Although Congress wants greater oversight of the US's international actions, it has exhibited little willingness to show a strong hand in crises. Critics say this is because legislators worry that they might not be reelected if a congressional policy proved unpopular.
The Supreme Court, and lower courts, shy away from reviewing most disputes between a president and Congress over foreign affairs. When they do accept jurisdiction, they lean heavily toward presidential authority. The high court, one expert points out, is presidentially appointed, and its members often come from executive backgrounds. Chief Justice William Rehnquist, for example, served in the Nixon administration's Justice Department.
Government spokesmen say they heed the principles of international law. But the Reagan administration has often backed away from allowing international bodies such as the World Court and the UN to test the legality of its policies, particularly if it appeared that those judgments would conflict with what the administration regards as national priorities.
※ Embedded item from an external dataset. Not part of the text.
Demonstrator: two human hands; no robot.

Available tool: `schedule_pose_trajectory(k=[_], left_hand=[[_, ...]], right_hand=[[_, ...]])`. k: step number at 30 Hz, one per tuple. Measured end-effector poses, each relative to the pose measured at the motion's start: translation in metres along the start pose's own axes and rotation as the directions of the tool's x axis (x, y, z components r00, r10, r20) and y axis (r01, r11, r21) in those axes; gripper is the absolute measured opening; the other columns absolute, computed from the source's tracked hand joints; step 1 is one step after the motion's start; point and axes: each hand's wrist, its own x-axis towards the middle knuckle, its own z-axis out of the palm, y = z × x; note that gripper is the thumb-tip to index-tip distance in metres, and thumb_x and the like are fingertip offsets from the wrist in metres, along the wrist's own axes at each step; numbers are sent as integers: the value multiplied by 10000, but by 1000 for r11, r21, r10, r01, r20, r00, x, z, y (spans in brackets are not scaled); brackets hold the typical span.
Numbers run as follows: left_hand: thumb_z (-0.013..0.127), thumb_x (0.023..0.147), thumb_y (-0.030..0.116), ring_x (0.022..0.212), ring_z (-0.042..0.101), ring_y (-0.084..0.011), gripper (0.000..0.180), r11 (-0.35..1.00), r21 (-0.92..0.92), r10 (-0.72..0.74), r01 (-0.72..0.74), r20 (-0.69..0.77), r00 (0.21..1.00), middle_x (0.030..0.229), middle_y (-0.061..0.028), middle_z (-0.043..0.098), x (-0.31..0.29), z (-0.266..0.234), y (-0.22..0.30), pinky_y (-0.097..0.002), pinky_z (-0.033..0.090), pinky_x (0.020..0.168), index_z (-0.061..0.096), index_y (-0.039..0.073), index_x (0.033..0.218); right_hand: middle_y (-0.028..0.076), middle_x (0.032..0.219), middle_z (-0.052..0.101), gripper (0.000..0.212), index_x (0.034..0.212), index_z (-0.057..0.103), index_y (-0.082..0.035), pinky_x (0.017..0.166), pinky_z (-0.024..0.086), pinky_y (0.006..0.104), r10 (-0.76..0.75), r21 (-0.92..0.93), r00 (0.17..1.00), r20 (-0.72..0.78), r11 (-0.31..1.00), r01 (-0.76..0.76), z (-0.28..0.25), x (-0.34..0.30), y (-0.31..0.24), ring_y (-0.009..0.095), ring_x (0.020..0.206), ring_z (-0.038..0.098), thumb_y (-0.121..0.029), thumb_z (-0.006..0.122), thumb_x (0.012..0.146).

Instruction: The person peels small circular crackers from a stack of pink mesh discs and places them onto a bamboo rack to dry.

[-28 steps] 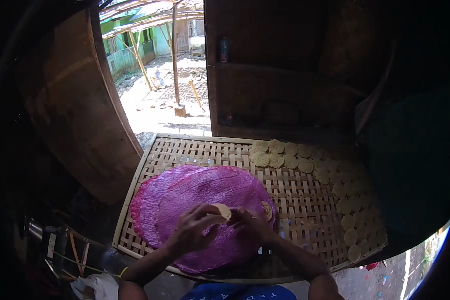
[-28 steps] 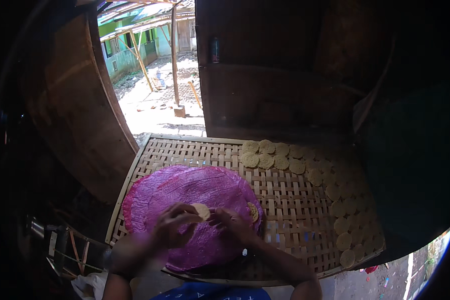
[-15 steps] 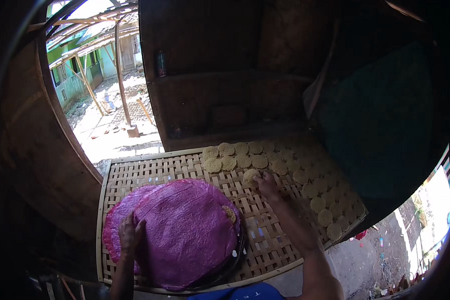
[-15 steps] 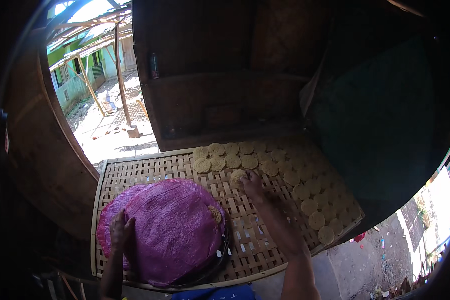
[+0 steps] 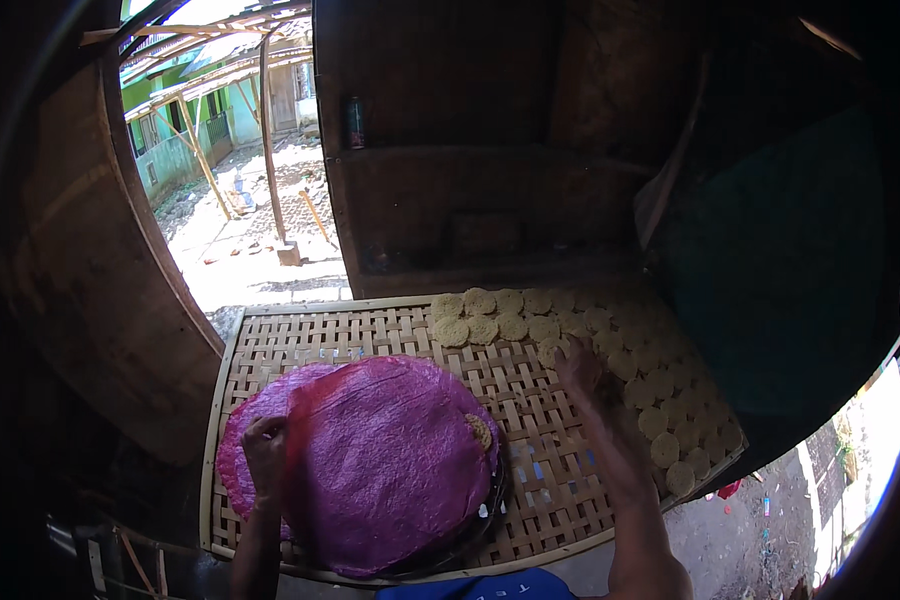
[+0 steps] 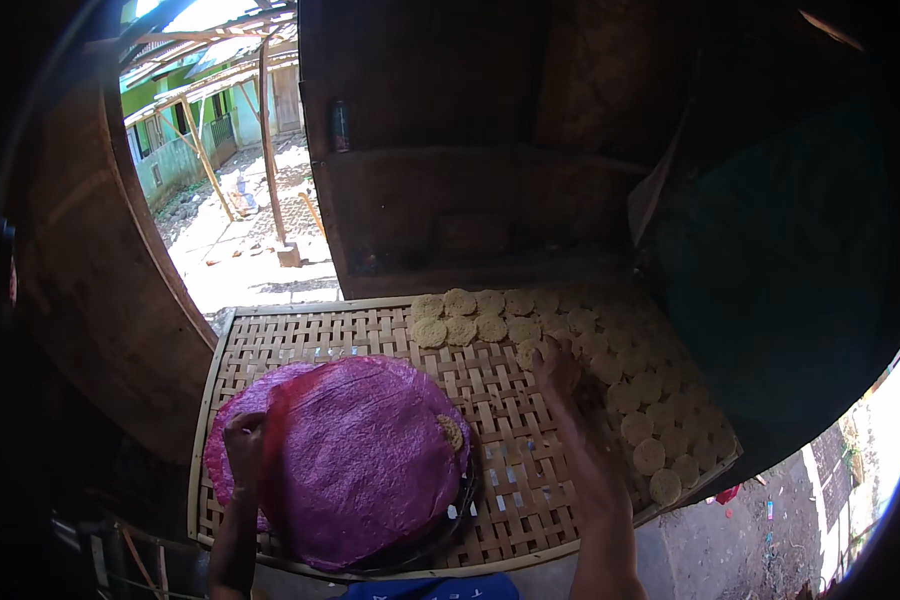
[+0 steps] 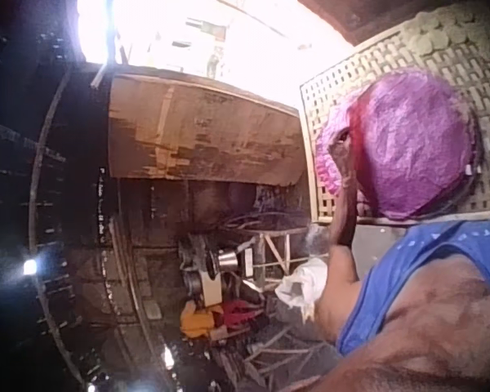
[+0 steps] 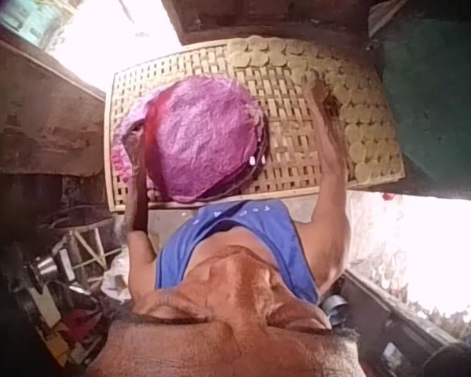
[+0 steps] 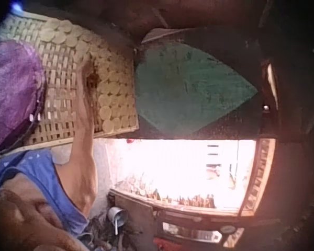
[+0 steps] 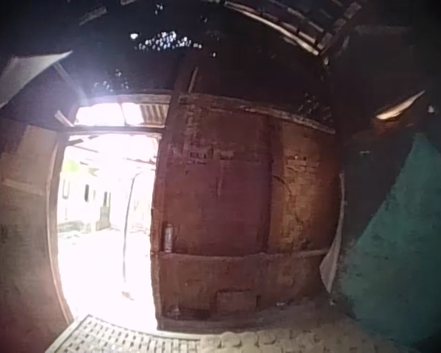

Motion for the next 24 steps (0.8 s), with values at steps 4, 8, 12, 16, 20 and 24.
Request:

Studies abound that recommend ways to alter constitutional structures and procedures for carrying out foreign policy. But actual reform, through constitutional amendment or even changes in practice, is a slow process.
The tug of war between the President and Congress over authority in international affairs dates back to George Washington. But the intricacies of modern foreign policy initiatives, particularly those involving less than all-out war and responses to terrorism, have greatly blurred lines of jurisdiction between the executive and legislative branches.
Actually, constitutional analysts say, the lines were never clear. The Founding Fathers set some specific guidelines in the Constitution. They made the president commander in chief of the Army and Navy. The chief executive was also given the power to conclude treaties and appoint ambassadors, with the consent of the Senate. Congress, on the other hand, has the authority to declare war and holds the purse strings that govern the funding of US foreign military involvements.
But even these constitutional mandates have been altered by practice and have been interpreted differently by various presidents. Circumstances have determined how the nation views the use of war powers, says Michael Belnap, professor of history at the University of Georgia. Professor Belnap explains that President Roosevelt exerted extensive ``war powers'' up to, and during, World War II - ``reducing congressional declaration of war [against Japan] to little more than a formality.''
And President Truman, without consulting Congress, writes Belnap in a bicentennial chronicle of the American Political Science Association, simply ordered US troops into combat against North Korea after the latter's attack on South Korea. He later explained that ``he had to act as commander in chief.'' PRESIDENTS Johnson and Nixon were sharply criticized for sending military units to Vietnam without congressional authority. This action triggered the War Powers Resolution - passed by Congress over President Nixon's veto in 1973. The resolution requires the president in every possible instance to consult with Congress before introducing armed forces into hostilities.